### [Data shown]

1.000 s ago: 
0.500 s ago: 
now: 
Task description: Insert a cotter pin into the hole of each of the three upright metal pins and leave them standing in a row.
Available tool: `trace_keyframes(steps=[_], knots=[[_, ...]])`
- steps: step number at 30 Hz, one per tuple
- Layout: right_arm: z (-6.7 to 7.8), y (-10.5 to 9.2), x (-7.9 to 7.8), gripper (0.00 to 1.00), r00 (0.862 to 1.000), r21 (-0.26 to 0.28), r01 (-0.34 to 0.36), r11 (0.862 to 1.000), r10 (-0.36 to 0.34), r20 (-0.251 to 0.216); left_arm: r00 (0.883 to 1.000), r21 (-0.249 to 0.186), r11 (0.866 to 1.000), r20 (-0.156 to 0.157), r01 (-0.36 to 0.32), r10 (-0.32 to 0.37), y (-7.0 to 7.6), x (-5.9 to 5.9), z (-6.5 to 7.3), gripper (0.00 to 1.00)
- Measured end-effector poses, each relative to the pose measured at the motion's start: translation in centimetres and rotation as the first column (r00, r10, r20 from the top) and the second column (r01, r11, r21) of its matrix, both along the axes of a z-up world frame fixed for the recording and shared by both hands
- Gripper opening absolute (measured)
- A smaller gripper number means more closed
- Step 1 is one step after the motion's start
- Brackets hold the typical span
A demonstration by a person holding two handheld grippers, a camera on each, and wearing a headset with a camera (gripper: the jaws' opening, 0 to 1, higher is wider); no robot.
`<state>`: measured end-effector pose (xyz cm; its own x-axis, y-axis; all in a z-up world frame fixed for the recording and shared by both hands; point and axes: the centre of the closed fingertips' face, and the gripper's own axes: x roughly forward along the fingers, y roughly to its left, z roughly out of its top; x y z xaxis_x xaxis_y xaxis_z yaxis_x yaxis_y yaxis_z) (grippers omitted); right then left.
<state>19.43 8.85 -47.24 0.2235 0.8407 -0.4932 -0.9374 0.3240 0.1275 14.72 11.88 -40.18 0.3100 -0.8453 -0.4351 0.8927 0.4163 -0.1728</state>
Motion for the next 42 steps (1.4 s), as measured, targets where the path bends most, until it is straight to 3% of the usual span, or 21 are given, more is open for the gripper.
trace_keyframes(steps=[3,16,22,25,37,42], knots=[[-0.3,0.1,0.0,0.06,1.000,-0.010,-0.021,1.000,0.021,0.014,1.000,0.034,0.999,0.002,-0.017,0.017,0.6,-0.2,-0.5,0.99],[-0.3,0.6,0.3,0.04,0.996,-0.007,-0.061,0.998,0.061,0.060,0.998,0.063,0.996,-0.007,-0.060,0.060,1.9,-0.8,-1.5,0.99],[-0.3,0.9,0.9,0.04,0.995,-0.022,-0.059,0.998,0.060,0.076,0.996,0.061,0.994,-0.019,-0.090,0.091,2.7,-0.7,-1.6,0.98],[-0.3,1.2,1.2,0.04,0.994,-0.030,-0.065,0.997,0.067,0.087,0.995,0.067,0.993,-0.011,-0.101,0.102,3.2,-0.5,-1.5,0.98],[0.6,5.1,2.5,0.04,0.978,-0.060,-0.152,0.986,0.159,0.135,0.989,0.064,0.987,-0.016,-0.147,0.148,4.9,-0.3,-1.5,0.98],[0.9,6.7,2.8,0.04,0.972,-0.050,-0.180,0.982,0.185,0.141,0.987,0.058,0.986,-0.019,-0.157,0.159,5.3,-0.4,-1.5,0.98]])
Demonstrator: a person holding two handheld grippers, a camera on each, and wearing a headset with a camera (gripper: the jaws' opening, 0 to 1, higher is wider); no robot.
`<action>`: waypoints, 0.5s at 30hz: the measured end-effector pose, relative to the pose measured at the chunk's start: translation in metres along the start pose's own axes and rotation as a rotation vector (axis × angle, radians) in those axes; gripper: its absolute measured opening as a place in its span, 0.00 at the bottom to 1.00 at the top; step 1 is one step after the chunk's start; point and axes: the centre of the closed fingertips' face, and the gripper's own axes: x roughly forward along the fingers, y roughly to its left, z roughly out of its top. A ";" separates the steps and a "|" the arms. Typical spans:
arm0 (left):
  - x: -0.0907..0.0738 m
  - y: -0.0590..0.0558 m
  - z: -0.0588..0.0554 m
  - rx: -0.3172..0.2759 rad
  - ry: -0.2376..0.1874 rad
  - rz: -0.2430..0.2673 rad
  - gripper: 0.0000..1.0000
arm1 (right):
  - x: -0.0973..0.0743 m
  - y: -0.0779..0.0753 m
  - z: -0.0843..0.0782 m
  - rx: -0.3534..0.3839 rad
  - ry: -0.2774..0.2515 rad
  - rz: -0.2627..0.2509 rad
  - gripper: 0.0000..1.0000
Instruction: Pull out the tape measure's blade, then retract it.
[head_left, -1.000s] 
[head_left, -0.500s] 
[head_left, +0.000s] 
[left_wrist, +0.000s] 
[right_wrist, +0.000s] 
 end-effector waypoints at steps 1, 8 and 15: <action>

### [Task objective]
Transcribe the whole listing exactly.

### [Result below]
1.000 s ago: 
0.500 s ago: 
now: 
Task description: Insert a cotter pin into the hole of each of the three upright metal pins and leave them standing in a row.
Available tool: `trace_keyframes(steps=[_], knots=[[_, ...]])`
- steps: step number at 30 Hz, one per tuple
- Layout: right_arm: z (-6.7 to 7.8), y (-10.5 to 9.2), x (-7.9 to 7.8), gripper (0.00 to 1.00), r00 (0.862 to 1.000), r21 (-0.26 to 0.28), r01 (-0.34 to 0.36), r11 (0.862 to 1.000), r10 (-0.36 to 0.34), r20 (-0.251 to 0.216); left_arm: r00 (0.883 to 1.000), r21 (-0.249 to 0.186), r11 (0.866 to 1.000), r20 (-0.156 to 0.157), r01 (-0.36 to 0.32), r10 (-0.32 to 0.37), y (-7.0 to 7.6), x (-5.9 to 5.9), z (-6.5 to 7.3), gripper (0.00 to 1.00)
- Measured end-effector poses, each relative to the pose measured at the motion's start: translation in centimetres and rotation as the first column (r00, r10, r20 from the top) and the second column (r01, r11, r21) of its matrix, both along the axes of a z-up world frame fixed for the recording and shared by both hands
- Gripper opening absolute (measured)
- A smaller gripper number means more closed
- Step 1 is one step after the motion's start
- Brackets hold the typical span
A demonstration by a person holding two handheld grippers, a camera on each, and wearing a headset with a camera (gripper: the jaws' opening, 0 to 1, higher is wider); no robot.
`<state>`: measured end-effector pose (xyz cm; its own x-axis, y-axis; all in a z-up world frame fixed for the recording and shared by both hands; point and axes: the centre of the closed fingertips' face, and the gripper's own axes: x roughly forward along the fingers, y roughly to its left, z roughly out of its top; x y z xaxis_x xaxis_y xaxis_z yaxis_x yaxis_y yaxis_z) (grippers omitted); right then left.
<state>19.43 8.85 -47.24 0.2235 0.8407 -0.4932 -0.9374 0.3240 0.1275 14.72 11.88 -40.18 0.3100 -0.8453 -0.4351 0.8927 0.4163 -0.1728</state>
Motion for the next 42 steps (1.4 s), as measured, targets where the path bends most, until it is straight to 3% of the usual span, or 21 are given, more is open for the gripper.
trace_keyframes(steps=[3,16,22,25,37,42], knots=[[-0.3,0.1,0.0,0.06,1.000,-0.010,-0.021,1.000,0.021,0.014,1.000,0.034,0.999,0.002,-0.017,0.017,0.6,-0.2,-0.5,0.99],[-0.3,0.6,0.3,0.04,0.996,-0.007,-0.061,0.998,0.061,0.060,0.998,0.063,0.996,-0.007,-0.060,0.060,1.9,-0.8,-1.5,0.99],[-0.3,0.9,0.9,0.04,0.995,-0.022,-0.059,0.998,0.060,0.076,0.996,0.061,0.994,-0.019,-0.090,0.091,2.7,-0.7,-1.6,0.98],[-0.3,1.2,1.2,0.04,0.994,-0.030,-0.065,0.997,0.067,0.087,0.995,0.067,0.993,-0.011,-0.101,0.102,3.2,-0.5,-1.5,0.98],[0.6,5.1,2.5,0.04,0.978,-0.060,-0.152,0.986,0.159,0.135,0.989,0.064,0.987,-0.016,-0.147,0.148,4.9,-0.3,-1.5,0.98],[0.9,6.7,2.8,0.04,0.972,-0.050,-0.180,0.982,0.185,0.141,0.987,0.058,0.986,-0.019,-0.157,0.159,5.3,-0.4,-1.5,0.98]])
Demonstrator: a person holding two handheld grippers, a camera on each, and wearing a headset with a camera (gripper: the jaws' opening, 0 to 1, higher is wider); no robot.
`<action>`: waypoints, 0.5s at 30hz: the measured end-effector pose, relative to the pose measured at the chunk's start: translation in metres along the start pose's own axes and rotation as a rotation vector (axis × angle, radians) in those axes; gripper: its absolute measured opening as a place in its span, 0.00 at the bottom to 1.00 at the top; step 1 is one step after the chunk's start; point and axes: the centre of the closed fingertips' face, and the gripper's own axes: x roughly forward along the fingers, y roughly to its left, z roughly out of its top. A ";" separates the steps and a "|" the arms. Typical spans:
arm0 (left):
  - x: -0.0907..0.0738 m
  - y: -0.0590..0.0558 m
  - z: -0.0588..0.0554 m
  - rx: -0.3172..0.2759 rad
  - ry: -0.2376..0.1874 rad
  - rz: -0.2430..0.2673 rad
  - gripper: 0.0000..1.0000
arm1 (right):
  - x: -0.0973..0.0743 m
  - y: -0.0779..0.0753 m
  - z: -0.0843..0.0782 m
  - rx: -0.3534..0.3839 rad
  - ry: -0.2774..0.2515 rad
  - rz: -0.2627..0.2509 rad
  - gripper: 0.0000..1.0000
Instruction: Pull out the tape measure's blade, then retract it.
[head_left, -1.000s] 
[head_left, -0.500s] 
[head_left, +0.000s] 
[left_wrist, +0.000s] 
[right_wrist, +0.000s] 
 end-effector waypoints at steps 1, 8 and 15: <action>

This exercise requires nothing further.